Блин, да я даже свой двадцать первый день рождения отмечал в общежитии для завязавших. Меня ограбили, лишили всех тех увлекательных приключений, которых были у всех моих ровесников. Быть «чистым» — все равно, что вести себя как сорокалетний мужик, запертый в теле молодого человека. Как я могу найти общий язык с кем-то из сверстников? Я как будто с другой планеты прилетел. И все это из-за того, что мои гребаные родители запаниковали, свихнулись от беспокойства и заставили меня лечь на реабилитацию, когда мне было восемнадцать. Можете себе это представить? Я на тот момент употреблял мет всего-то четыре или пять месяцев. Но, разумеется, когда я оказался в клинике, то нам там всем промыли мозги и заставили поверить, что мы больны, хотя это полная чушь. Рак — это болезнь, ВИЧ — болезнь, а зависимость — нет. Но врачи пихали эту идею в наши головы до тех пор, пока мы не сдались и не уверовали в нее. Поэтому, само собой, что бы я не употреблял, все равно потом возвращался к ним. Они запрограммировали меня, заставили поверить, что только так и может быть. Они выдумали для меня это самоисполняющееся пророчество, и я продолжал ходить по кругу. Но теперь все кончено — чары спали. Я завязал с реабилитационными клиниками, двенадцатью шагами, психотерапевтами, иглоукалыванием, исцелением внутреннего ребенка и прочей хуетой. Я собираюсь ловить крабов с Расселом. В Чарльстоне, Южная Каролина.
Он заезжает за мной где-то в половине первого.
Я уважаю Рассела больше, чем знаменитостей, представителей интеллигенции, рядовых работников индустрии развлечений, нью-йоркцев, дорогих врачей и прочих моих знакомых. В ЛА все первым делом спрашивают: «Чем ты занимаешься?». И именно от ответа на этот вопрос зависит то, как с тобой будут обращаться в дальнейшем. Но здесь дела обстоят совсем иначе. Никого не волнует, где ты работаешь. О тебе судят по поступкам, по тому как ты общаешься с друзьями — все просто, никакой гламурной чуши По крайней мере, так утверждает Рассел. Честно говоря, за свою жизнь я встречал всего пару людей похожих на него. Одним из них является Акира, мой друг из Сан-Франциско. О другом даже думать не могу.
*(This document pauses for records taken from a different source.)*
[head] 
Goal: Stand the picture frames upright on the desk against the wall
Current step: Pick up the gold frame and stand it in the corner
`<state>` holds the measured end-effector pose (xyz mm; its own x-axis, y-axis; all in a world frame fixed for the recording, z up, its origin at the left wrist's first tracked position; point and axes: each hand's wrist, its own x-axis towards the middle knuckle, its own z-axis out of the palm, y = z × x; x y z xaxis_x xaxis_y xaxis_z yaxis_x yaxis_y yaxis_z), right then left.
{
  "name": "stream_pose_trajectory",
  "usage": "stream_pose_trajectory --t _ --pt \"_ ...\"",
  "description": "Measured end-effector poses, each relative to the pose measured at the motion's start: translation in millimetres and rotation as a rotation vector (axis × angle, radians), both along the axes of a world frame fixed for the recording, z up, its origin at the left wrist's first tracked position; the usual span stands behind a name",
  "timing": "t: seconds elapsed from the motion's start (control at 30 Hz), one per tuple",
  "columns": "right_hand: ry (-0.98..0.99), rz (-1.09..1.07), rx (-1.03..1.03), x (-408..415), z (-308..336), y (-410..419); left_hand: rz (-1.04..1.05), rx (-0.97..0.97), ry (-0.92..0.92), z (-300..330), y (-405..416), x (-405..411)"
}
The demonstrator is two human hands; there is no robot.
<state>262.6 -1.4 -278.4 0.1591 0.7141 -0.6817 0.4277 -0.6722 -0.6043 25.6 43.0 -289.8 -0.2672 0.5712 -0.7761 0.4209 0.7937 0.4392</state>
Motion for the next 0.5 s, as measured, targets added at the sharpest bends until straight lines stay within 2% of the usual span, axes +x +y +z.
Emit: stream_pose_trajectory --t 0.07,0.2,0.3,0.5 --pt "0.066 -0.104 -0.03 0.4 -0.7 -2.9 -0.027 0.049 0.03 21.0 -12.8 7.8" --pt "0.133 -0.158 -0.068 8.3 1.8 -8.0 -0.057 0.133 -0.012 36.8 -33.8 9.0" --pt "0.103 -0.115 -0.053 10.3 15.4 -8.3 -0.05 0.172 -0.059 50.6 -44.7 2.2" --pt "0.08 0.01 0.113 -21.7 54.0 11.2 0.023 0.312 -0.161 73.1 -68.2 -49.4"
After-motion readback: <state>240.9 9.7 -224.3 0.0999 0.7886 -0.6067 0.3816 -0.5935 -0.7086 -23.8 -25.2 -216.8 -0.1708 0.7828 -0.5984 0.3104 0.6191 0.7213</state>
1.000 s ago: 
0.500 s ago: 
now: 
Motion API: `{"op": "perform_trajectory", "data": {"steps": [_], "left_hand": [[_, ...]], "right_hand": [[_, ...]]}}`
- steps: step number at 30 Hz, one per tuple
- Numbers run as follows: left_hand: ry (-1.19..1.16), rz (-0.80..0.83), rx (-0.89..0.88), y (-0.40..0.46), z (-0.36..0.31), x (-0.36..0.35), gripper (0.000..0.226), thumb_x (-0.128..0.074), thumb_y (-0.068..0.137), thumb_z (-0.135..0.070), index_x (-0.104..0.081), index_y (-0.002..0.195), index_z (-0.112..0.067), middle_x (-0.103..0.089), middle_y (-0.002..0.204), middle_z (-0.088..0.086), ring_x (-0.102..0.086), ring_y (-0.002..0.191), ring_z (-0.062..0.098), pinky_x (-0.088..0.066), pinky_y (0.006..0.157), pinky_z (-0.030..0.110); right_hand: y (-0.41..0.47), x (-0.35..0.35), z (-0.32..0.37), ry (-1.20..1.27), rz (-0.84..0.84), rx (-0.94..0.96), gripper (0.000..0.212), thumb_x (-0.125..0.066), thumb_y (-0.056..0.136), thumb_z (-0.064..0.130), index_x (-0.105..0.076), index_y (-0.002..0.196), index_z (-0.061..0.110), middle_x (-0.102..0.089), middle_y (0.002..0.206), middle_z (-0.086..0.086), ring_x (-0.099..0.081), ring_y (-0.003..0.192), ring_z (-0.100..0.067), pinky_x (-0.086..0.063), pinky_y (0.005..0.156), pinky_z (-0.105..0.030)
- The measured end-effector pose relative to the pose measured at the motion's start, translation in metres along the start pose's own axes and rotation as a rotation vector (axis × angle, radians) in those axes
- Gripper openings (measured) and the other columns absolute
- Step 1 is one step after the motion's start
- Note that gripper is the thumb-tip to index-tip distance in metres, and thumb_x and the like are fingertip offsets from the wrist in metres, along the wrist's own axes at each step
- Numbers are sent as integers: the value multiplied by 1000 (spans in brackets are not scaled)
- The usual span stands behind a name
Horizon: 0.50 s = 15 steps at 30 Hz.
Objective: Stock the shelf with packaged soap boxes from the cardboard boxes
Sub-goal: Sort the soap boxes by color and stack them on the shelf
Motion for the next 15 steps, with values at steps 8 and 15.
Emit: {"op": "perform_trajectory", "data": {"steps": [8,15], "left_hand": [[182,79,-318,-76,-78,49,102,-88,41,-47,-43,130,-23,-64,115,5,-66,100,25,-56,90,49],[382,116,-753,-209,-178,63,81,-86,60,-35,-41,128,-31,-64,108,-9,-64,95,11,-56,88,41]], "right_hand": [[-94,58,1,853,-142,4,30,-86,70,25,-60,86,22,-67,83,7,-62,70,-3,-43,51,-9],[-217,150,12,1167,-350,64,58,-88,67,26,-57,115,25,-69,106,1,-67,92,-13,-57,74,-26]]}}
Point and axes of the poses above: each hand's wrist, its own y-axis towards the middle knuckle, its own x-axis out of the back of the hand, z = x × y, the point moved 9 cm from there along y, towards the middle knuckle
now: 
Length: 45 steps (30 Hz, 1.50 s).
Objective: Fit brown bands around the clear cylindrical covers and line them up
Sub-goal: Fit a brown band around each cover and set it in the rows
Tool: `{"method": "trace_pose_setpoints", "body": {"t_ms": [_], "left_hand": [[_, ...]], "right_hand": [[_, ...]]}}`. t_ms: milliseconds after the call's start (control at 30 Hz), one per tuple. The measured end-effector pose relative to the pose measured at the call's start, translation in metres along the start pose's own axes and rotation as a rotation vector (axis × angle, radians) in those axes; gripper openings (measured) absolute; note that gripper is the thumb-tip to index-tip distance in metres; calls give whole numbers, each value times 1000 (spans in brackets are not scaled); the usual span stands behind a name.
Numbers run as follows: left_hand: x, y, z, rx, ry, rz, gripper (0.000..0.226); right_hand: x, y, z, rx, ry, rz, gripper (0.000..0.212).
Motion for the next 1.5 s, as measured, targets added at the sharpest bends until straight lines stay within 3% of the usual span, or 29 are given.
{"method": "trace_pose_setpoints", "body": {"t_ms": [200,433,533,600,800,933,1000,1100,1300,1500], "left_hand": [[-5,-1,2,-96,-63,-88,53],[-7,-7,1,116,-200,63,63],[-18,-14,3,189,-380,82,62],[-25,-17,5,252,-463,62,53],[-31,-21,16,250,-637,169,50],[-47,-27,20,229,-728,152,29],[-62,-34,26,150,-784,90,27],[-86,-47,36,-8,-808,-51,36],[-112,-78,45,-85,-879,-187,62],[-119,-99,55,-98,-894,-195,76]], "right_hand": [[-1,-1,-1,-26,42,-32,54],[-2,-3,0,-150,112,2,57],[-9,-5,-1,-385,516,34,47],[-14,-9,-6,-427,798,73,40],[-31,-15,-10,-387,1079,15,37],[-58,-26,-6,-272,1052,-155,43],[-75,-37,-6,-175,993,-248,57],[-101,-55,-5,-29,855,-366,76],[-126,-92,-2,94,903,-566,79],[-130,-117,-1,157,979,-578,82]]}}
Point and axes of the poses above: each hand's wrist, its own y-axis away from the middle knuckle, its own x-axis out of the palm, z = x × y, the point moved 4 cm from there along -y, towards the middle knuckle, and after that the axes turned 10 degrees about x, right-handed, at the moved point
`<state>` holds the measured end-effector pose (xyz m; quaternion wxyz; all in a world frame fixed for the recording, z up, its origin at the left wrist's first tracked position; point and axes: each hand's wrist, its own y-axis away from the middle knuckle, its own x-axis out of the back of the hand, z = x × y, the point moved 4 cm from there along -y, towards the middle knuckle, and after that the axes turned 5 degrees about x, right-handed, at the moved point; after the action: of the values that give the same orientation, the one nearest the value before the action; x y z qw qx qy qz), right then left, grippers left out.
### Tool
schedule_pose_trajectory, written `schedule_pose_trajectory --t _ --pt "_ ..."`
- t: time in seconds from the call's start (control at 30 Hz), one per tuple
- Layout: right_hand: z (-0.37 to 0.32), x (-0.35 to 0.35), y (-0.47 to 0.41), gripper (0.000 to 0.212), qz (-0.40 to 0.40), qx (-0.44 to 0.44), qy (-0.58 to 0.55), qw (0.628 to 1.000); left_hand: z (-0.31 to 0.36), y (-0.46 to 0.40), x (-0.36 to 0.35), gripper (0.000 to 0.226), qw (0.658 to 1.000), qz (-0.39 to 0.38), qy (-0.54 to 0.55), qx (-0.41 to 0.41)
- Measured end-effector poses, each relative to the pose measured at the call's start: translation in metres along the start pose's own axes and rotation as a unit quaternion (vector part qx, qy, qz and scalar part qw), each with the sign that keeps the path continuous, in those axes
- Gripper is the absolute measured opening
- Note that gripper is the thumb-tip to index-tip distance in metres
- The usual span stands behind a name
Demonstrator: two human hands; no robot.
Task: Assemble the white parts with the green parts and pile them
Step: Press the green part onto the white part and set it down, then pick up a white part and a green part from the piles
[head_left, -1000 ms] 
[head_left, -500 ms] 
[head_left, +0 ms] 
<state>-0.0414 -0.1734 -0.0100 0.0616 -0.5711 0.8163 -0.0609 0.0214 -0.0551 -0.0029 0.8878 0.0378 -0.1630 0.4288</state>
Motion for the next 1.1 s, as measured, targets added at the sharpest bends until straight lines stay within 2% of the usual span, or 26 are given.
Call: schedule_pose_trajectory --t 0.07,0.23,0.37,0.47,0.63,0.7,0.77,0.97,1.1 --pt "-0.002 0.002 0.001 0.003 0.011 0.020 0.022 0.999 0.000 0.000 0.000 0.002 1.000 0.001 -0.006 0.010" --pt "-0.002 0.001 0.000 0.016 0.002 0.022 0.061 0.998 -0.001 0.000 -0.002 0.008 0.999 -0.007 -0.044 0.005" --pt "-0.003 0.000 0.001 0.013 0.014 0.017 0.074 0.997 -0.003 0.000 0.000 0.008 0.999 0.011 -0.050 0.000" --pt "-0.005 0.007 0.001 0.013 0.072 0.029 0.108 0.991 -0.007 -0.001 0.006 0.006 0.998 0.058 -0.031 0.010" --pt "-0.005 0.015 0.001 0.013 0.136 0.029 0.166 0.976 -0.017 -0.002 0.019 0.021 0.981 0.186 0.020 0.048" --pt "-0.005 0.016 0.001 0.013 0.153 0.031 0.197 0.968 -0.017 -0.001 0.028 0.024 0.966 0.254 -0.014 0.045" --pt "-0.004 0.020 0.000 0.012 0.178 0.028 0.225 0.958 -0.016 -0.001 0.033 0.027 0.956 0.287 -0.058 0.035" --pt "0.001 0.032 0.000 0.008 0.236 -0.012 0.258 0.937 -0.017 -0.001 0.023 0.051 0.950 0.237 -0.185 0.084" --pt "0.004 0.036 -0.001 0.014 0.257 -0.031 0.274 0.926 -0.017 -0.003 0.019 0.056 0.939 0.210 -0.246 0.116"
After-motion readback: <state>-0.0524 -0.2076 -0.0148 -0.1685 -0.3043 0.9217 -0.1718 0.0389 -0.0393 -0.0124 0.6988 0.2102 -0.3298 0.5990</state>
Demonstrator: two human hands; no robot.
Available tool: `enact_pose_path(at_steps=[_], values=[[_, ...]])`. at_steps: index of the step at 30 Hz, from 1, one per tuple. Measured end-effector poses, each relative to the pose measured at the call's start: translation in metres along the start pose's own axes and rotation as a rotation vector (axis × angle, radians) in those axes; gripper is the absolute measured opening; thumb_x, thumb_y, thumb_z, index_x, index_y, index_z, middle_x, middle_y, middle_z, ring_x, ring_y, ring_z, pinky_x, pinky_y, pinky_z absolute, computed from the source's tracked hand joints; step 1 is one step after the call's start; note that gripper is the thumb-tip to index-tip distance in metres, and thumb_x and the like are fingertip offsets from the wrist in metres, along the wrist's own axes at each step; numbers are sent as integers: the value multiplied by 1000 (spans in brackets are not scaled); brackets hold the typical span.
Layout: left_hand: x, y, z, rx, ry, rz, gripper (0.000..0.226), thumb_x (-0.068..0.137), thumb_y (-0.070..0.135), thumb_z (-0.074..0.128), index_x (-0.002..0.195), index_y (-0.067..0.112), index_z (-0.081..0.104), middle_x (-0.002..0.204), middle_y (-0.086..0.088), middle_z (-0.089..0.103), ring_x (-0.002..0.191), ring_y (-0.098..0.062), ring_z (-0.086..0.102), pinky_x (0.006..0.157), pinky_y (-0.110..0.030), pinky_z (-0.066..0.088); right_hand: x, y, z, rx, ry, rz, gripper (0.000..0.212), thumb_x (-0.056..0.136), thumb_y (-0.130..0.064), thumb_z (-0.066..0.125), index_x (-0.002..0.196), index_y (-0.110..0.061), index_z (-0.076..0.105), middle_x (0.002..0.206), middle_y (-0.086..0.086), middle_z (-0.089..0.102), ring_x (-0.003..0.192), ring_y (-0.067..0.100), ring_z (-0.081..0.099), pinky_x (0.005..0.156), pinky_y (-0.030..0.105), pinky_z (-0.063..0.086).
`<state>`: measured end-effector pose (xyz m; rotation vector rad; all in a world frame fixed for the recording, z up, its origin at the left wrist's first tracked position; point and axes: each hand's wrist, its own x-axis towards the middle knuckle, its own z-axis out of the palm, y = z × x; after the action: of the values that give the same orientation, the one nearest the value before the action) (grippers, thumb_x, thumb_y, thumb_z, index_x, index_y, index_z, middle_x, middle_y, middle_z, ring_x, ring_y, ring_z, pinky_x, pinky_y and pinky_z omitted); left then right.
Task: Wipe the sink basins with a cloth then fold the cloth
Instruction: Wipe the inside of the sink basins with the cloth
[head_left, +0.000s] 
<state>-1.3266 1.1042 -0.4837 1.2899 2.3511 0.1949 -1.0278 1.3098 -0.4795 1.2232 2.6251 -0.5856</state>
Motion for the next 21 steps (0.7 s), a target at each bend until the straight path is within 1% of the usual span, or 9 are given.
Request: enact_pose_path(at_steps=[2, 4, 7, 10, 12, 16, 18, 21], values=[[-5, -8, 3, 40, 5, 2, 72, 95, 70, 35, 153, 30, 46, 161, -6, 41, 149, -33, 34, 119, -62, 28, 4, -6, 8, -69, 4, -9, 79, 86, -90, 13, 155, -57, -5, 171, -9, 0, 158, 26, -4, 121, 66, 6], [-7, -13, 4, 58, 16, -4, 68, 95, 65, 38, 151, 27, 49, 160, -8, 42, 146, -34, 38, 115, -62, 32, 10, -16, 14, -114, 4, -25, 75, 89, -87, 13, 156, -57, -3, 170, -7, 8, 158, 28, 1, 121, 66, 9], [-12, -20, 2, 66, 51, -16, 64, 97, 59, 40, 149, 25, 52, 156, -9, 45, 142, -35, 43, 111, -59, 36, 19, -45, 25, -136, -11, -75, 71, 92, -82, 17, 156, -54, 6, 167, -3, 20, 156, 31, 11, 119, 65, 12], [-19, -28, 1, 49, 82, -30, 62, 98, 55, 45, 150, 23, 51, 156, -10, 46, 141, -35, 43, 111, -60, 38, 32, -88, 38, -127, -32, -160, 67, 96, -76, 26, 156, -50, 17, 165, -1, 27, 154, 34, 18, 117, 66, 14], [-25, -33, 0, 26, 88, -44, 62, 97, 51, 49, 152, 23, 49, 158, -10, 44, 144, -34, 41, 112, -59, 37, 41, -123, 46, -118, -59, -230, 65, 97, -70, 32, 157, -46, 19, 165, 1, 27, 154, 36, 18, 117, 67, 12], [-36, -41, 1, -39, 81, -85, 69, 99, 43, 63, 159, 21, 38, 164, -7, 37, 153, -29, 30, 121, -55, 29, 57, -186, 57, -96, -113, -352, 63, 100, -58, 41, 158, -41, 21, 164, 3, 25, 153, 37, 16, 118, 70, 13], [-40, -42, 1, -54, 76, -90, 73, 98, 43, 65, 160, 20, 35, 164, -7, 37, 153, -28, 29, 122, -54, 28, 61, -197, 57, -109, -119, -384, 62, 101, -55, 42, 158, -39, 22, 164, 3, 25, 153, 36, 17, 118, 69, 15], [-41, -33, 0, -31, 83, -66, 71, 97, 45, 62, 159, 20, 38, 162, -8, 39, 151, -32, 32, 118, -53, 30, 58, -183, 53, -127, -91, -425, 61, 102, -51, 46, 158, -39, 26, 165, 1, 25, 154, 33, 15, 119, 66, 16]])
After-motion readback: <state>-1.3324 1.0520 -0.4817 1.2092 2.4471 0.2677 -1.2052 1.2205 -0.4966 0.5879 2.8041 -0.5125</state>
И вот теперь Рассел. Я им всецело восхищаюсь.
Он стучится в дверь, и я позволяю ему быстренько выкурить косяк, перед тем как мы отправляемся в путь. Он говорит, что одолжил грузовик, на котором приехал, у друга, а в кузове там сидит очень тихая, пугливая черная собака. Похоже, помесь лабрадора с кем-то.
— А, — говорит Рассел, — это собака Кэролайн, Луна. Она попросила меня присмотреть за ней пару дней.
Понятия не имею, кто такая Кэролайн, но какая разница. По дороге на пляж огромные дубы, чьи корни прорываются через тротуар, сменяются зловонными топями, где тонкие струйки воды прочерчивают дорожки, словно рисуя линии на цветной бумаге. Мы пересекаем мосты, проезжаем мимо разваливающихся заправочных станций с рекламными плакатами, призывающими есть вареный арахис, пить охлажденное пиво и покупать крупу. В центре Чарльстона атмосфера изобилия и процветания, в то время, как окраины отчаянно бедны. Стоянки трейлеров, заколоченные дома, супермаркеты Piggly Wiggly и Wal-Marts, все это.
Дорога блестит от жары.
— Тебе тут понравится, — говорит Рассел, — тебе не помешает немного размеренности и спокойствия.
Я киваю, признавая его правоту.
— Да, — говорю я, бездумно уставившись в окно, — но я никогда не умел жить так.
— Ну, — отвечает он, посмеиваясь, — я чемпион по расслабону, так что ты в надежных руках.
Он подъезжает на грузовике к стоянке Макдональдс, а и мы встаем в очередь для автомобилей.
— Хочешь что-нибудь?
— Неа.
Он заказывает двойной Роял Гамбургер с сыром и большую порцию Колы, а потом мы подъезжаем к окошку выдачи заказов. За стеклом стоит грузная женщина с туго заплетенными косичками. Она наклоняется к нам.
— Не хочешь заодно взять картошку фри, милый?
Рассел широко улыбается, обнажая свои квадратные белые зубы.
— Нет, мадам. У меня от нее газы.
Она смеется и смеется и я смеюсь тоже. Рассел благодарит ее и мы забираем еду и мы уезжаем и мы, гм, поглощаем ее. Наша следующая остановка — заправочная станция, где Рассел покупает двенадцать бутылок Budweiser и сетчатую корзинку для крабов, а заодно берет упаковку с куриными шейками за девяносто девять центов. Я ничего купить не могу, поскольку сегодня утром истратил последние деньги. Рассел говорит, что мне не стоит переживать из-за этого.
— Я работал на Уолл-стрит, представляешь? — рассказывает он мне, пока мы едем по дороге, пересекая мосты и минуя супермаркеты. — Сотрудничал с крупными фирмами, играл на бирже и все такое. Я жил в Нью-Йорке два года и заработал кучу бабла. Черт, никогда в жизни не был несчастнее, чем в те времена. Никакая работа не стоит того, чтобы целыми днями сидеть ради нее взаперти. Я предпочту получать меньше, но иметь возможность готовить, гулять по пляжу, охотиться на крабов с приятным джентльменом вроде тебя.
— Хах, — отвечаю я.
Он сворачивает на боковую дорогу и внезапно нас со всех сторон окружает высокая болотная трава, а мы сами продвигаемся все дальше и дальше в болото. Паркуемся мы возле серого причала, окруженного темными водами, отражающими солнечный свет. Рассел хватает мини-холодильник, пиво и сеть. Я беру куриные шейки и пытаюсь удерживать Луну, не позволяя ей броситься навстречу грязи и устричным ракушкам.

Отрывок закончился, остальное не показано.